### WORK TO COMPLETE
Only the lines from the "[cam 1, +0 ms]" line through the last line of the material below belong in the answer, reproduced exactly and with no pictures.

### GIVEN DATA
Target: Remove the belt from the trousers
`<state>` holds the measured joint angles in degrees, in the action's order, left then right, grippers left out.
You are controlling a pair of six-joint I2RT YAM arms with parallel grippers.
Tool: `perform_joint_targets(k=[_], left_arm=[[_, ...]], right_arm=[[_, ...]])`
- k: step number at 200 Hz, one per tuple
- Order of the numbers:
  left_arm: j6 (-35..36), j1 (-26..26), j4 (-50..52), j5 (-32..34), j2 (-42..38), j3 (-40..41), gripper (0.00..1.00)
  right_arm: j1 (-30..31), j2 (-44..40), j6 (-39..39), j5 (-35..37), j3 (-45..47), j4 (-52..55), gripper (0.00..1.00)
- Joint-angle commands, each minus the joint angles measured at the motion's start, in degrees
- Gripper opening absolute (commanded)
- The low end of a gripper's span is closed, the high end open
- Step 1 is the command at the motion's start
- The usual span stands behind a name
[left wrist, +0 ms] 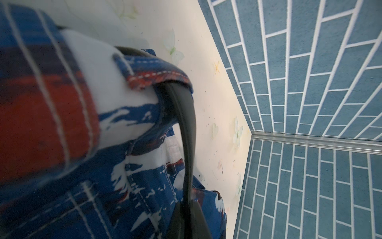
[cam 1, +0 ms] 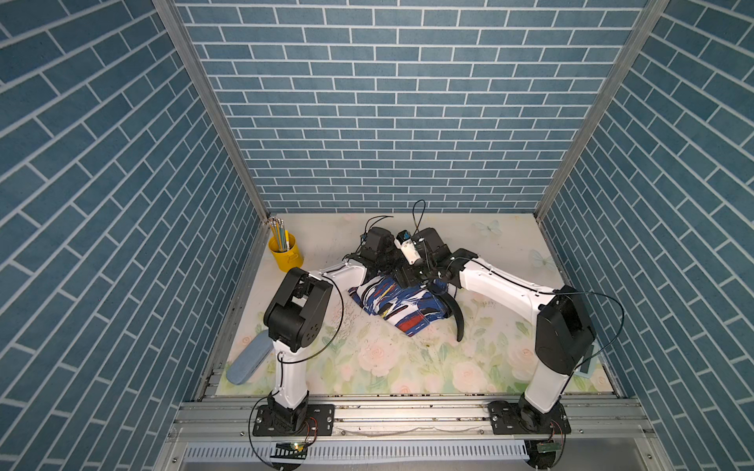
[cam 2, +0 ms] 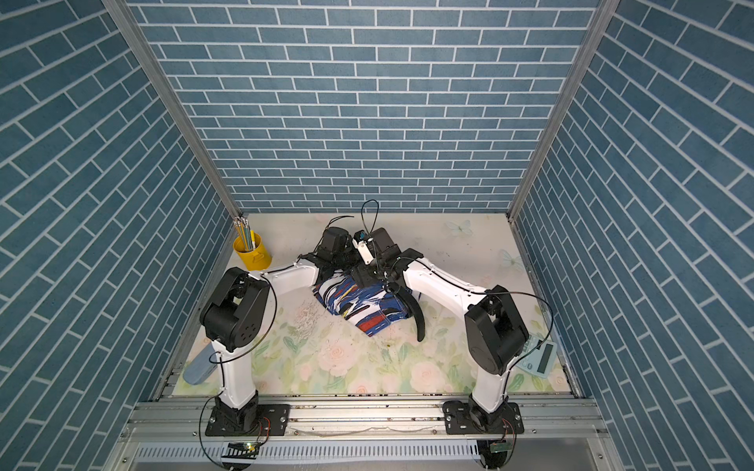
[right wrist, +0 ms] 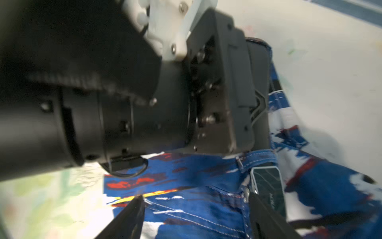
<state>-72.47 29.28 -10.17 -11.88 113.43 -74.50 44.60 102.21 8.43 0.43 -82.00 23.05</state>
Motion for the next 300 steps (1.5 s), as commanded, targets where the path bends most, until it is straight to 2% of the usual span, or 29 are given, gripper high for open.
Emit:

### EXERCISE SOLUTION
[cam 1, +0 ms] 
[cam 2, +0 ms] 
[right wrist, +0 ms] 
<state>-72.47 29.28 -10.17 -11.88 113.43 -74.50 44.60 102.21 8.43 0.43 -82.00 23.05</state>
Motion for the next 300 steps (1.5 s), as commanded, targets where the path bends most, until it is straight to 2% of the usual span, or 29 are given, gripper high for open.
Emit:

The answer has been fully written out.